**WHAT NEEDS TO BE DONE**
Transcribe the entries exactly. Start at the top, stop after the line with "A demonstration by", and omit every picture.

**GIVEN DATA**
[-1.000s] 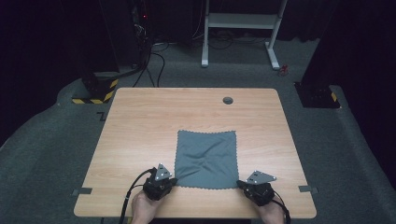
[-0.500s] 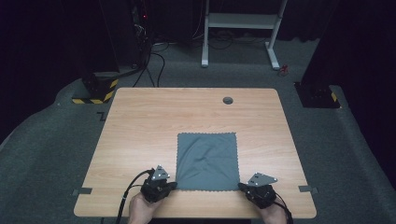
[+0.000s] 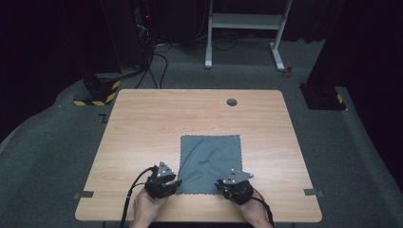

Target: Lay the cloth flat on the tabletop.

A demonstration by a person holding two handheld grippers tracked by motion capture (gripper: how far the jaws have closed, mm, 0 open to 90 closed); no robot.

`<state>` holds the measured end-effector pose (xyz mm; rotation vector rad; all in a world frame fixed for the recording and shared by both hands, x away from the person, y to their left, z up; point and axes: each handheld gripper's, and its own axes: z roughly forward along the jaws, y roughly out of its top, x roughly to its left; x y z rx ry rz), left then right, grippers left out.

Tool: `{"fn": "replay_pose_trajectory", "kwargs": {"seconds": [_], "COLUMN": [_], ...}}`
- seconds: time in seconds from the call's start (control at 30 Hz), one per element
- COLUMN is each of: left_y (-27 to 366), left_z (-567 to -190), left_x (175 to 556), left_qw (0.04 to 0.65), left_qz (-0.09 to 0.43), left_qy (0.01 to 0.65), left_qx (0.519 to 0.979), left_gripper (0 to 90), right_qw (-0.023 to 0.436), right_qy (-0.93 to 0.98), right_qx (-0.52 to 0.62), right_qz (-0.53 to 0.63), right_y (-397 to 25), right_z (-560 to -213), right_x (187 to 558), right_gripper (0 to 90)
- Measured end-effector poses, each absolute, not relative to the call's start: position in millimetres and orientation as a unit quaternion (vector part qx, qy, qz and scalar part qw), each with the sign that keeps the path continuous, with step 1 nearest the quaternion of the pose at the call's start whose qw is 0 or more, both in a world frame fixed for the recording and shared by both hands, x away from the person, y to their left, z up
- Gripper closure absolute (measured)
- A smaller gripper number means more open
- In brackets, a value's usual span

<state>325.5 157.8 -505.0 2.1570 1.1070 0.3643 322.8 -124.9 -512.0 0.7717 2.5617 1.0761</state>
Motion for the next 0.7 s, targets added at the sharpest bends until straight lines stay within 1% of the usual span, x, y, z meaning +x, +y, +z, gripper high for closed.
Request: {"fn": "replay_pose_trajectory", "kwargs": {"seconds": [0.13, 0.27, 0.33, 0.43, 0.53, 0.63, 0.7], "left_y": [153, 152, 152, 149, 146, 144, 145], "left_z": [-505, -503, -502, -502, -505, -509, -509], "left_x": [341, 359, 370, 385, 398, 405, 407], "left_qw": [0.334, 0.332, 0.328, 0.325, 0.311, 0.287, 0.284], "left_qz": [0.156, 0.166, 0.171, 0.175, 0.181, 0.194, 0.195], "left_qy": [0.433, 0.444, 0.453, 0.459, 0.463, 0.461, 0.458], "left_qx": [0.823, 0.816, 0.811, 0.808, 0.810, 0.817, 0.819], "left_gripper": [59.0, 57.7, 57.4, 55.9, 54.8, 55.1, 54.9], "right_qw": [0.127, 0.102, 0.114, 0.118, 0.120, 0.120, 0.127], "right_qy": [0.891, 0.896, 0.899, 0.899, 0.899, 0.890, 0.886], "right_qx": [0.246, 0.246, 0.234, 0.232, 0.232, 0.246, 0.255], "right_qz": [0.361, 0.355, 0.352, 0.353, 0.352, 0.364, 0.366], "right_y": [-112, -117, -119, -120, -119, -122, -124], "right_z": [-519, -516, -516, -517, -516, -514, -512], "right_x": [326, 325, 319, 316, 318, 322, 326], "right_gripper": [83.4, 86.8, 87.4, 87.0, 75.2, 71.1, 68.0]}}
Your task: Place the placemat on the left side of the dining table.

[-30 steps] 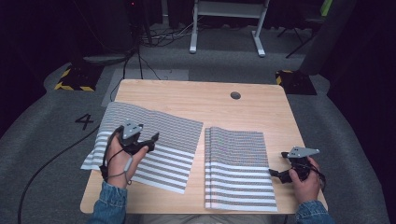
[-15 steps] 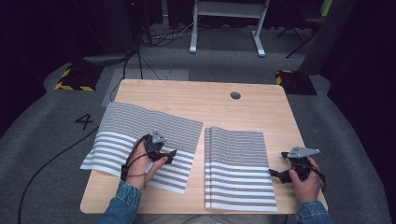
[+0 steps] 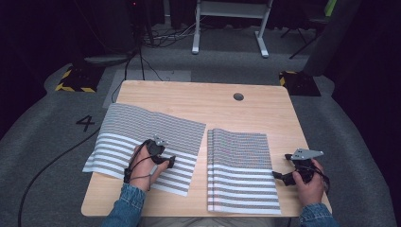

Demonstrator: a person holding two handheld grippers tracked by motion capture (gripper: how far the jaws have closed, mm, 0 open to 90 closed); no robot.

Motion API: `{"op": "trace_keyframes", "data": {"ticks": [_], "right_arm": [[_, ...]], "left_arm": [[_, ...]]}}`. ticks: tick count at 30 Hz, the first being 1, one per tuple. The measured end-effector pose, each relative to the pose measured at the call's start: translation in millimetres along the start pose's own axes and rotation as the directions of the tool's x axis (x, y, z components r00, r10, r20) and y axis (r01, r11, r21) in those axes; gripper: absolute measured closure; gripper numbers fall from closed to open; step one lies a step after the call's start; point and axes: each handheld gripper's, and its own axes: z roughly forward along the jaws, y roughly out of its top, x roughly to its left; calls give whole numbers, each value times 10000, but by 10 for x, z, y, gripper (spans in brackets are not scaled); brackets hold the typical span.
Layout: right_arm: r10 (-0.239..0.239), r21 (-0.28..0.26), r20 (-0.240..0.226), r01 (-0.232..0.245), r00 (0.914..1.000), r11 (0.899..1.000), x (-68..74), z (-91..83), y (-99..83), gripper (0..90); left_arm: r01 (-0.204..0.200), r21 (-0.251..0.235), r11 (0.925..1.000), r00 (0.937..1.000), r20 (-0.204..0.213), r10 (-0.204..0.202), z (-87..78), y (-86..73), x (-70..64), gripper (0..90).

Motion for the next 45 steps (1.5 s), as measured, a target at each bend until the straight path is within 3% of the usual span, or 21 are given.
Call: {"op": "trace_keyframes", "data": {"ticks": [7,8,13,16,17,18,21,22,27,28,29,32,35,36,37,38,40,42,43,44,45], "right_arm": [[3,10,6,-3,10000,10000,1,-1,0,2],[4,11,10,-4,10000,10000,1,-1,0,1],[7,12,23,-7,10000,10000,2,0,1,1],[5,13,22,-5,10000,10000,2,0,0,1],[5,13,22,-5,10000,10000,2,0,0,1],[6,13,21,-6,10000,10000,2,0,0,1],[7,13,22,-7,10000,10000,2,0,0,1],[8,12,21,-8,10000,10000,1,0,1,1],[3,14,20,-3,10000,10000,1,0,0,1],[5,14,22,-5,10000,10000,1,0,0,1],[6,14,21,-6,10000,10000,1,0,0,1],[4,13,21,-4,10000,10000,1,0,0,1],[3,15,24,-3,10000,10000,1,0,0,1],[1,14,23,-1,10000,10000,1,0,0,1],[1,14,23,-1,10000,10000,1,0,0,1],[3,13,23,-3,10000,10000,2,0,0,1],[5,14,23,-5,10000,10000,1,0,1,1],[2,14,22,-2,10000,10000,1,0,1,1],[2,14,22,-2,10000,10000,1,0,1,1],[4,15,21,-4,10000,10000,1,0,1,1],[4,15,21,-4,10000,10000,1,0,1,1]], "left_arm": [[44,110,9999,10000,82,-45,3,14,1,258],[-185,14,9998,9998,108,185,9,25,22,263],[-161,-238,9996,9998,147,164,10,11,55,323],[-219,-448,9988,9996,139,225,0,1,109,497],[-143,-556,9984,9998,154,152,0,-3,125,497],[-102,-657,9978,9999,-51,98,-10,-13,173,640],[-54,-802,9968,10000,-58,50,-10,-25,223,803],[103,-897,9959,9998,187,-87,-13,-38,267,822],[193,-1211,9925,9991,389,-147,-65,-31,305,858],[252,-1620,9865,9987,482,-176,-133,-12,310,861],[252,-1620,9865,9987,482,-176,-133,-12,310,862],[356,-2447,9689,9974,695,-190,-288,24,320,864],[103,-3036,9527,9918,1246,290,-450,56,316,865],[-227,-3336,9424,9862,1471,759,-542,77,291,865],[-227,-3336,9424,9862,1471,759,-542,77,291,865],[-456,-3514,9351,9768,1805,1155,-620,95,251,865],[-549,-3587,9318,9731,1899,1304,-658,100,232,864],[-805,-3671,9267,9571,2311,1746,-779,107,183,865],[-805,-3671,9267,9571,2311,1746,-779,107,183,864],[-925,-3784,9210,9477,2504,1980,-859,107,157,864],[-925,-3784,9210,9477,2504,1980,-859,107,157,865]]}}
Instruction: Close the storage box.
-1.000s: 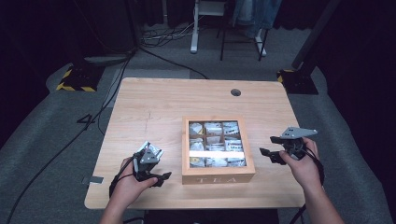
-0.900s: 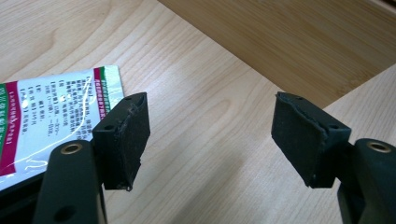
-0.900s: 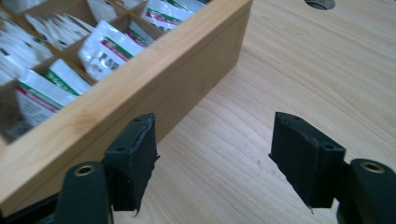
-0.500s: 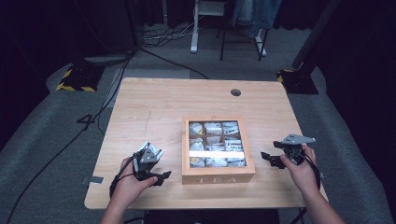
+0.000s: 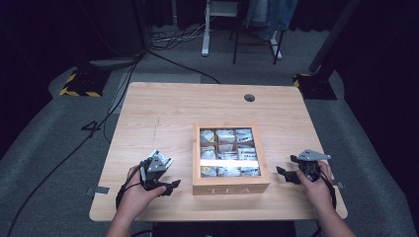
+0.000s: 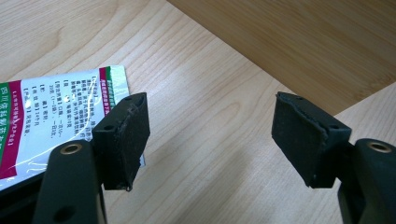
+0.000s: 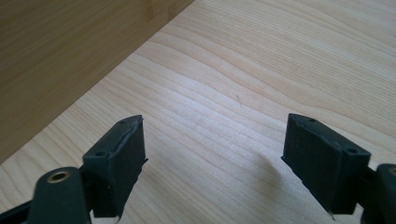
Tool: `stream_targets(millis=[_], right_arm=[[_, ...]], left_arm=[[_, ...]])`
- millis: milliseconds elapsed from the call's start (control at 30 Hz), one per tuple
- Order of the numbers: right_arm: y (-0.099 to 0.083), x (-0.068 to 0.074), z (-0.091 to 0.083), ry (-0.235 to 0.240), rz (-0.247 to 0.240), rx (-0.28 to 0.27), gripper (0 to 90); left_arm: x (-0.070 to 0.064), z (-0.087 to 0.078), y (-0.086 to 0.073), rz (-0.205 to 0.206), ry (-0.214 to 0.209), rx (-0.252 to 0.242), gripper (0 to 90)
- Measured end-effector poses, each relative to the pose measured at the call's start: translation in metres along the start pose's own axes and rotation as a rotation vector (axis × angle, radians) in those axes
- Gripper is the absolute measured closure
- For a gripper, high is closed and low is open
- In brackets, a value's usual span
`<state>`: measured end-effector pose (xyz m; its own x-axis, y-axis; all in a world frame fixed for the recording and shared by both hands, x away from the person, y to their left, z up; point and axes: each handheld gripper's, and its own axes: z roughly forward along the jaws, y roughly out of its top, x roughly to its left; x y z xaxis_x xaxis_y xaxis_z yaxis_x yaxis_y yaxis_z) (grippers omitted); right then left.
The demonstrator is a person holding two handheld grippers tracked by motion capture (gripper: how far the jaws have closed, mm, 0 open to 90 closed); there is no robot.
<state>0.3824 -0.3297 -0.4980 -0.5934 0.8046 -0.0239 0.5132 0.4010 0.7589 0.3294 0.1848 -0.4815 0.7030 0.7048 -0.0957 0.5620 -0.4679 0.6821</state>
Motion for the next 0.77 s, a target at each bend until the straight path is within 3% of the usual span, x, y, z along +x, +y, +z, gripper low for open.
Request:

**RESPONSE FOR THIS EXERCISE**
[-1.000s] 
[-0.500s] 
[+0.000s] 

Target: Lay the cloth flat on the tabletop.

A demonstration by a person holding two handheld grippers tracked by motion capture (gripper: how far the jaws have closed, mm, 0 open to 90 closed); no robot.

Nothing remains to be done for this exercise.